Sunday, June 21, 2009

Silver Lake and the Discouraging Word

My first memory of Silver Lake is of standing in my crib on Angus Street, chewing on the paint of the rail, while the neighborhood rocked during an earthquake.  I remember my mother being pleased that I was so calm. It might have been all the lead in the paint.

The lake itself, actually two reservoirs built in 1906 and named for a member of the Board of Water Commissioners, was the focal point of my Los Angeles neighborhood in the 1950’s.

 It was at the base of the lake that I attended preschool; where I learned to paint on an easel, use public toilets, and learned the word “impetigo.” The teachers had advised my mother that she should take some classes about dealing with a child like me.  She did, but they were the wrong classes.

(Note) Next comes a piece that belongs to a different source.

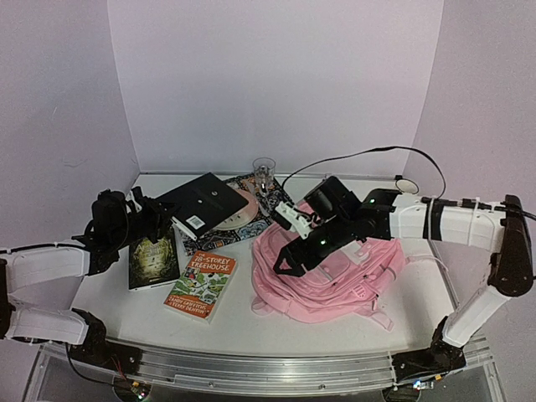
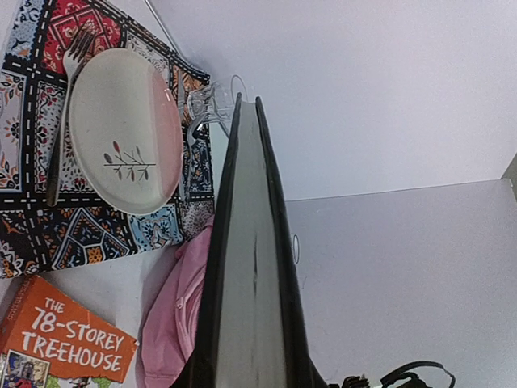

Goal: Pack the student bag
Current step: Pass from the right arm to the left, then pick up the largest pocket of the bag from the student bag.

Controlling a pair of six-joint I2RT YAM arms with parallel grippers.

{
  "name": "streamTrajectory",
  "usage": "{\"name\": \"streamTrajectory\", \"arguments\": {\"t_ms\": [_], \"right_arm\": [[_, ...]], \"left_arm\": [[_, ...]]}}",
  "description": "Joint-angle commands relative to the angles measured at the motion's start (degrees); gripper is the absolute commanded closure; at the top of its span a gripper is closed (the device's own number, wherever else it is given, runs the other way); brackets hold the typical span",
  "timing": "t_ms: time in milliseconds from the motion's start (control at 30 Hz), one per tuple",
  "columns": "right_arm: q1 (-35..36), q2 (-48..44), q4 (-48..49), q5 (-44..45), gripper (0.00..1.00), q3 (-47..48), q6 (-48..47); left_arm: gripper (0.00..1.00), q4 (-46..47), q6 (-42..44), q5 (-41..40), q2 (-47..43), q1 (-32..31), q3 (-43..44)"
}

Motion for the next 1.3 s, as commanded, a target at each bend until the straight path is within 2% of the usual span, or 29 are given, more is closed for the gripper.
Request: {"name": "streamTrajectory", "arguments": {"t_ms": [0, 167, 567, 700, 800, 867, 1033, 1267], "right_arm": [[3.35, 4.34, -6.96, 5.54, 0.30, 5.99, -3.03], [4.83, 10.00, -8.07, 7.92, 0.35, 10.22, -3.15], [4.96, 18.07, -8.82, 12.09, 0.57, 13.35, -4.03], [5.01, 19.09, -9.51, 14.61, 0.69, 13.61, -4.36], [5.00, 18.52, -10.89, 16.83, 0.86, 14.35, -4.46], [4.97, 17.03, -11.82, 17.65, 0.94, 15.00, -4.53], [5.02, 12.97, -15.17, 20.34, 1.00, 17.16, -4.71], [5.01, 10.14, -19.64, 26.51, 1.00, 20.60, -4.79]], "left_arm": [[1.00, 4.55, 1.73, 6.00, -2.98, 2.38, 0.31], [1.00, 3.64, 2.50, 7.95, -3.53, 3.87, -0.28], [1.00, 2.39, 4.19, 11.14, -2.95, 4.93, 0.15], [1.00, 2.23, 4.67, 12.24, -2.65, 5.04, 0.51], [1.00, 2.02, 5.09, 13.22, -2.40, 5.20, 0.83], [1.00, 1.91, 5.16, 14.30, -2.09, 5.19, 0.94], [1.00, 1.61, 5.08, 17.29, -2.45, 5.23, 0.59], [1.00, 1.34, 2.90, 21.60, -4.11, 5.13, -1.48]]}}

Our neighborhood was a postwar hodgepodge of ethnicities. The Chinese would teach us about using ginger when cooking broccoli, introduce us to the best restaurants in Chinatown and baby-sit us. The Japanese who had made the transition from internment camps to middle class homes were eager for their children to excel. Poor Jimmy Yamashita had to suffer the teasing that came, not because he was Japanese, but because his name had “shit” in it. There were Hispanics, some of whom spoke no English. One such family sent their son, named Jesus, to our school but he lasted less than a month.

My parents were very social and befriended many of the young families in Silver Lake. One in particular remains firmly in my memory.  They were recent immigrants from Eastern Europe and had the most exotic names I had ever heard up to that point: Hottie and Zelda. From them we got a white mouse named Snowball. And for years, more than I’m willing to admit, I thought the refrain from “Home on the Range” was “where Zelda has heard a discouraging word…” My curiosity about the “discouraging word” lasted much longer than the mouse.